Many first classes are probably feeling pretty confident right now. The Navy has openings for 26.68 percent of those eligible E-6s to move up. It’s the best shot at chief in eight years — opportunity reached 26.97 percent in the fiscal 2006 cycle.

Since 1997, it’s only been higher than 26 percent in two other cycles — fiscal 2002 (28.1 percent) and fiscal 2003 (26.68 percent).

The fiscal 2014 cycle marks the third year in a row that opportunity has risen. The rise can be credited to a simultaneous rise in quotas — 1,089 more over the same period, coupled with 2,123 fewer eligible sailors.

A good year for snipes

Four of this year’s top 10 ratings are from the surface engineering community. Two each come from the submarine and aviation communities while one is administrative.

Topping this elite list is gas turbine systems technician (electrical), which is slated to advance all 51 of its eligible sailors.

Though it looks promising, officials warn it’s not a “slam dunk” for all 51 eligibles. The board does have the option to “give back” quotas if members don’t think all 51 are ready for chief.

Coming in second are surface machinist’s mates, who will see 153 of 174 eligible first classes move up for an 87.93 percent advancement chance.

Two other surface engineering ratings, electrician’s mates and damage controlmen, are among the top ratings. EM will advance 106 of 173 candidates for a 61.27 percent shot while 110 of 191 DC’s will get the nod — 57.59 percent.

Third on the list, and almost always near the top, is the explosive ordnance disposal technician rating, which will see 78.41 percent — 69 of 88 eligibles — get anchors. In the past five years, chief’s opportunity in EOD hasn’t dipped below 53 percent, something no other rating can say.

E-6s who have opted to join the Navy counselor (career recruiting force) community have this year’s fourth-best shot at chief, as 85 of 113 will move up for a 75.22 percent opportunity.

Other top ratings include submarine-qualified logistics specialists — 74.19 percent, 23 of 31 eligibles — and machinist’s mate (weapons) — 54.55 percent, 36 of 66 eligibles.

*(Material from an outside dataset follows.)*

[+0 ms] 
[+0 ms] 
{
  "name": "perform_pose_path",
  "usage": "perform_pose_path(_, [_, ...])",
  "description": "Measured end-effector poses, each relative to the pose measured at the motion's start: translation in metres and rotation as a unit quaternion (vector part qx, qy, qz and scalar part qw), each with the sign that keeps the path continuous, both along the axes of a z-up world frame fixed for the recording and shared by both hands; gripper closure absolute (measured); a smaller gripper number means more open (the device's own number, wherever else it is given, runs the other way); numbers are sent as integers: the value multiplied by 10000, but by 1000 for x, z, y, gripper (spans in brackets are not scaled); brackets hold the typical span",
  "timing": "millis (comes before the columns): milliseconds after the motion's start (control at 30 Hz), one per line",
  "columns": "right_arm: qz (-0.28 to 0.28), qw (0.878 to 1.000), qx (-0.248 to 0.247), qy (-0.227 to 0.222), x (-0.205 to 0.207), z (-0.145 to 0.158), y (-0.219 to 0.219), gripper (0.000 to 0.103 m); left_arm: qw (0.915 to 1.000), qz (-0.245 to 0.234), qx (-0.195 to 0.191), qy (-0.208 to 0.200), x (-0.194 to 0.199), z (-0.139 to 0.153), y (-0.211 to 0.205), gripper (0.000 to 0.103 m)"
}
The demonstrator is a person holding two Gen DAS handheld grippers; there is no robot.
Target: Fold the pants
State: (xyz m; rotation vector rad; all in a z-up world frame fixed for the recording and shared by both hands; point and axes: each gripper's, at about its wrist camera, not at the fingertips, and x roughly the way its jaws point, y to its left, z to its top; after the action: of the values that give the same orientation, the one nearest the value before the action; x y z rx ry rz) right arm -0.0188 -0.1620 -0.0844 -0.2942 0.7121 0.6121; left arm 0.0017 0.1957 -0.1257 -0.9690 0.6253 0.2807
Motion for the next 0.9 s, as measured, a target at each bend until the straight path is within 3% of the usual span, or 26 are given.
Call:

Two aviation boatswain’s mate ratings — fuels and aircraft handling — will see strong advancements as well, advancing 36 of 71 and 83 of 172 eligible E-6s, respectively. The ABF’s 50.70 percent and ABE’s 48.26 percent opportunity is a far cry from just three years ago, when the ratings advanced only 4.35 percent and 6.22 percent, respectively.

And the downside

It’s been a frustrating three years for the Seabees in the engineering aide rating.

For the second year in a row they’ll be on the bottom of the list, advancing only one of 29 eligibles for a 3.45 percent shot. That’s up from zero percent two years ago, but down from a very respectable 33.33 percent opportunity just four years ago.